SUPPLIED MATERIAL ->
=== Begin Enclosure ===

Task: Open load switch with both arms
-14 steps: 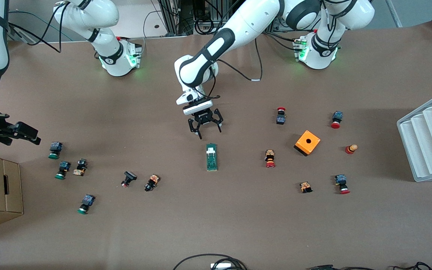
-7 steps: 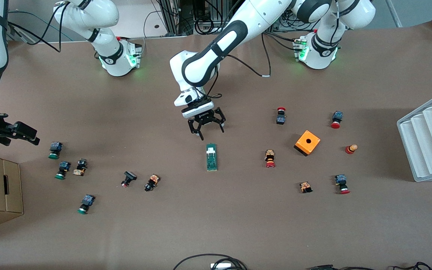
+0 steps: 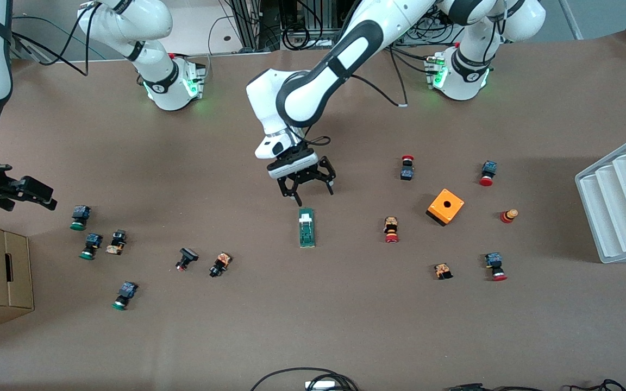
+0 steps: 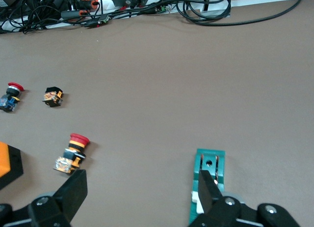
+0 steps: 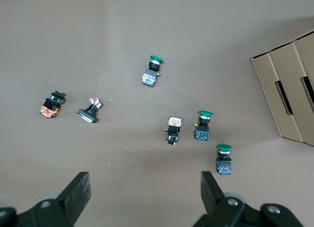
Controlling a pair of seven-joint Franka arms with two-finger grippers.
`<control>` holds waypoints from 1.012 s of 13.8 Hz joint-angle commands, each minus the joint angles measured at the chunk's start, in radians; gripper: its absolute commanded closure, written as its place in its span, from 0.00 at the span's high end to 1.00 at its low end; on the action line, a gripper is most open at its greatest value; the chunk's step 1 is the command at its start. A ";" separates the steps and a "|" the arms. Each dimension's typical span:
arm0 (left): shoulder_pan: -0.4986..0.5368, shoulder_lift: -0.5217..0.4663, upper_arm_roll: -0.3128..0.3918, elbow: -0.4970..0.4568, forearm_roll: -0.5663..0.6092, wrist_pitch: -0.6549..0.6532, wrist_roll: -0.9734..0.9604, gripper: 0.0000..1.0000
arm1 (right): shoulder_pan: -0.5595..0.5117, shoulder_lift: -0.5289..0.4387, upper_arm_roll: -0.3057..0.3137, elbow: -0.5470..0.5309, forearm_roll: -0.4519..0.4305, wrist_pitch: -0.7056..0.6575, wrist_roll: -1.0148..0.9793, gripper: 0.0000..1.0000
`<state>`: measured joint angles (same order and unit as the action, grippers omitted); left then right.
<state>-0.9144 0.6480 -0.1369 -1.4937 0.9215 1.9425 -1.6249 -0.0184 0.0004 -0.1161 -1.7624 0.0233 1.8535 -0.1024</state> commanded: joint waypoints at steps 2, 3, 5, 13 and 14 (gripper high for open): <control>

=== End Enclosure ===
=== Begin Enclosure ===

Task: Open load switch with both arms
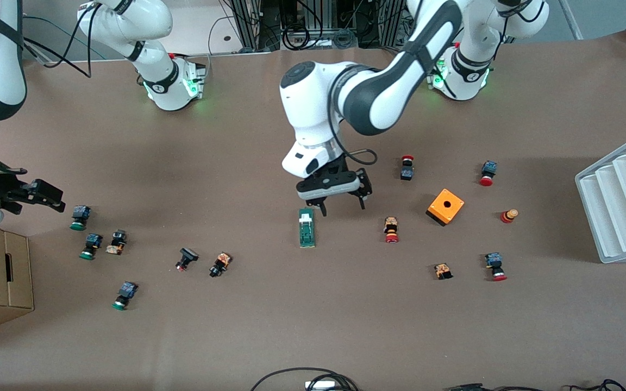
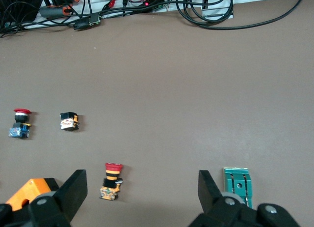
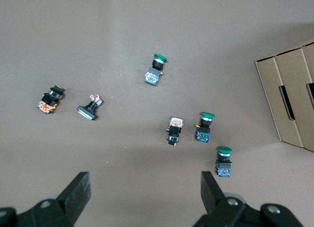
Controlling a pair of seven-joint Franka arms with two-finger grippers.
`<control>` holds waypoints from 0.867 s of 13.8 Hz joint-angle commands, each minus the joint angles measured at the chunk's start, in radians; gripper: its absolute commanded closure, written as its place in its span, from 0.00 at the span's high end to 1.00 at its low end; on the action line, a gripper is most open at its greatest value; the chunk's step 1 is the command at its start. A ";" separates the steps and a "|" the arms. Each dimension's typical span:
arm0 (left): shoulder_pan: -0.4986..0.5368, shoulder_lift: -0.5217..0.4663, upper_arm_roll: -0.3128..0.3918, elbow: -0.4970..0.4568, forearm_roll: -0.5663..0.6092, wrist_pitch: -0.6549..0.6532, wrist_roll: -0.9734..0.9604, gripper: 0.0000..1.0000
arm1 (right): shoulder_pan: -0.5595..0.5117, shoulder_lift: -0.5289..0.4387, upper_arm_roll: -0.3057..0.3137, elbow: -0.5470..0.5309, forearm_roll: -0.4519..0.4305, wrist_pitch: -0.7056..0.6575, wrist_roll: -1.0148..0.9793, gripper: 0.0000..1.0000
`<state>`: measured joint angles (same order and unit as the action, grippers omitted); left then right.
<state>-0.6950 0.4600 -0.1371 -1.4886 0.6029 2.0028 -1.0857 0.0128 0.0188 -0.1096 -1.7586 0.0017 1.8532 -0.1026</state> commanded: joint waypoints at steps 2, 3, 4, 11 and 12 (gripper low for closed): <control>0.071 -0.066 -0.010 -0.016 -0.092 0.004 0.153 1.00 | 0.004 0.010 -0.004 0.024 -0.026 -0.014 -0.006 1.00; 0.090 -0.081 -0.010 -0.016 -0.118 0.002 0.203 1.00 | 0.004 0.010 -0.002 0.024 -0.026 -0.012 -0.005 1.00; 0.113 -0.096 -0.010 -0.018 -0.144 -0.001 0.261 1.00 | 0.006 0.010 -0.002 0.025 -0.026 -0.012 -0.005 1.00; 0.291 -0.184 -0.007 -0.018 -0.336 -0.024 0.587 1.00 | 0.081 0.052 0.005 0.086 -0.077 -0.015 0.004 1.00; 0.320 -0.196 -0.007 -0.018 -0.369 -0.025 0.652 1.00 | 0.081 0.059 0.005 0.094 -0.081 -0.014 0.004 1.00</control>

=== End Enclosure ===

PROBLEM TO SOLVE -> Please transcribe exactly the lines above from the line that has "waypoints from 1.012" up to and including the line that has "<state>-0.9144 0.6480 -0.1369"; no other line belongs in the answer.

TASK SOLUTION ->
`<control>` holds waypoints from 1.012 s of 13.8 Hz joint-angle commands, each minus the joint angles measured at the chunk's start, in radians; gripper: its absolute commanded closure, written as its place in its span, from 0.00 at the span's high end to 1.00 at its low end; on the action line, a gripper is most open at its greatest value; the chunk's step 1 is the command at its start. A ";" separates the steps and a "|" the arms. Each dimension's typical span:
arm0 (left): shoulder_pan: -0.4986..0.5368, shoulder_lift: -0.5217..0.4663, upper_arm_roll: -0.3128..0.3918, elbow: -0.4970..0.4568, forearm_roll: -0.5663..0.6092, wrist_pitch: -0.6549..0.6532, wrist_roll: -0.9734..0.9604, gripper: 0.0000..1.0000
arm1 (right): shoulder_pan: -0.5595..0.5117, shoulder_lift: -0.5289..0.4387, upper_arm_roll: -0.3057..0.3137, elbow: -0.5470..0.5309, forearm_roll: -0.4519..0.4305, wrist_pitch: -0.7056..0.6575, wrist_roll: -1.0148..0.9793, gripper: 0.0000..1.0000
`<state>`: measured joint angles (same order and unit as the action, grippers omitted); left then right.
<state>-0.9144 0.6480 -0.1369 -1.4937 0.9215 1.9425 -1.6249 -0.0184 0.0004 -0.1161 -1.7624 0.0233 1.8535 -0.1024</state> commanded: joint waypoints at steps 2, 3, 5, 13 and 14 (gripper high for open): <control>

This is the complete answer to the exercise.